Intanto però Stefano Parisi, così come sembrava promettere in campagna elettorale e anche dopo la sconfitta, non sembra aver rinunciato alla candidatura a leader, come ha ribadito nella recente intervista al Corriere della Sera. Impegnato nel suo progetto itinerante di MegaWatt, si sposta di tappa in tappa sul territorio nazionale, cercando di aggregare attorno a sé un'area progressista, liberale, riformista, e soprattutto moderata, che risponda all'avanzata europea, e non solo, delle destre populiste.

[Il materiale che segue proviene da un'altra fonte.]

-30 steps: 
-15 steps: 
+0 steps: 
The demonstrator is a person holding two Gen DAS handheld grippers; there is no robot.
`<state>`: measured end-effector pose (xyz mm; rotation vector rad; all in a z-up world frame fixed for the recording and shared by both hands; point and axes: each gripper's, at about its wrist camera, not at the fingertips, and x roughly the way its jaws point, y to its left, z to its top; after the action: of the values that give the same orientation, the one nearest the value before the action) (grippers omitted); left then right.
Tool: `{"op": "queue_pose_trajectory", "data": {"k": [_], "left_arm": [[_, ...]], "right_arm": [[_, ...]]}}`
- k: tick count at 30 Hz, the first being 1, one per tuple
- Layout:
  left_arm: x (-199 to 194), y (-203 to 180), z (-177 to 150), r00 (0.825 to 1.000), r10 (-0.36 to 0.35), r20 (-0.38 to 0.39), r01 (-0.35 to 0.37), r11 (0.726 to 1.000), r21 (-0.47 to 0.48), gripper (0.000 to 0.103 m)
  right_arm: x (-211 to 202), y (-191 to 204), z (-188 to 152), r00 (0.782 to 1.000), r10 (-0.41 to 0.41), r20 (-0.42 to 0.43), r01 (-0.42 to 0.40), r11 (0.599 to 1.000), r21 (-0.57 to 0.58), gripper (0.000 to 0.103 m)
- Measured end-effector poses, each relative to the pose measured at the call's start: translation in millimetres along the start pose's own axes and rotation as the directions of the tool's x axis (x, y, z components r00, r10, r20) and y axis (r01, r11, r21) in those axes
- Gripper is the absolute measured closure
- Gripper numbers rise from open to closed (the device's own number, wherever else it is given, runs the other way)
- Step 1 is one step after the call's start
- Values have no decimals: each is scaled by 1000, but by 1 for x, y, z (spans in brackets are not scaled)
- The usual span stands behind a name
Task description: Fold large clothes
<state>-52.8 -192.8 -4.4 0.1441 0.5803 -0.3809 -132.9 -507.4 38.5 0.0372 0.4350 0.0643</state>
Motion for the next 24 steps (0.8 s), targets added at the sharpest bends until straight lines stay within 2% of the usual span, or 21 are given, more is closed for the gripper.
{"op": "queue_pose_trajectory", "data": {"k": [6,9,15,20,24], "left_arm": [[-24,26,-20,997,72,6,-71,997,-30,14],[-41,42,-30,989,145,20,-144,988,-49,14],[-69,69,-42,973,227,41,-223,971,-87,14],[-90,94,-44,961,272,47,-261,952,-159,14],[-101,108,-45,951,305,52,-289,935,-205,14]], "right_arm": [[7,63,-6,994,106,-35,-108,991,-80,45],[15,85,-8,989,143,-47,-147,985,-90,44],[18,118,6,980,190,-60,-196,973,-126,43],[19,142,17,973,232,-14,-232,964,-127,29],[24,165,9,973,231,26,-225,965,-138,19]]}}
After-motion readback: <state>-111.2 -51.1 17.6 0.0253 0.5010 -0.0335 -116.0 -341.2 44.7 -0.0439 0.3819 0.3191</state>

Ad aiutarlo nel percorso, per ora, la squadra sembra essersi ridotta, rispetto alla composizione iniziale. Persi dei pezzi che lo avevano accompagnato in campagna elettorale, il manager sembra ora fidarsi molto dei consigli di Raffaella Della Bianca, ex scajolana e pidiellina di ferro, e dell'area di Cl guidata dal direttore di tempi Luigi Amicone (candidato nella sua lista civica) e Antonio Pilati, ex membro del cda Rai. Insieme a loro anche Matteo Forte, consigliere comunale a Milano e Renato e Giacomo Mannheimer (padre sondaggista e figlio). Un inner circle, questo, profondamente antiforzista (i rapporti tra Della Bianca e Toti non sarebbero cordialissimi), e piuttosto determinato a non dialogare troppo col Cavaliere.

E Matteo Salvini? Dopo la giornata sul no a referendum a Firenze e la sua candidatura a leader dell'area di centro-destra (galvanizzato dalla recente vittoria elettorale di Trump e dallo scacchiere geopolitico europeo), qualcuno, malignamente, ha attribuito l'improvvisa intesa con Toti – collaudata ormai da mesi in un unisono di intenti e dichiarazioni pubbliche – non solo alla comune volontà di tagliare fuori Parisi, dall'eredità post-berlusconiana. Ma dopo il caso Bitonci, sembrerebbe che il governatore della Liguria stia temendo per la stabilità del suo governo locale: il consiglio regionale ligure, infatti, è a netta prevalenza di eletti nella Lega e nella Destra (FdI), rispetto ai consiglieri di Forza Italia. Non è che teme che gravi conseguenze per la sua amministrazione, qualora si mettesse contro il segretario della Lega?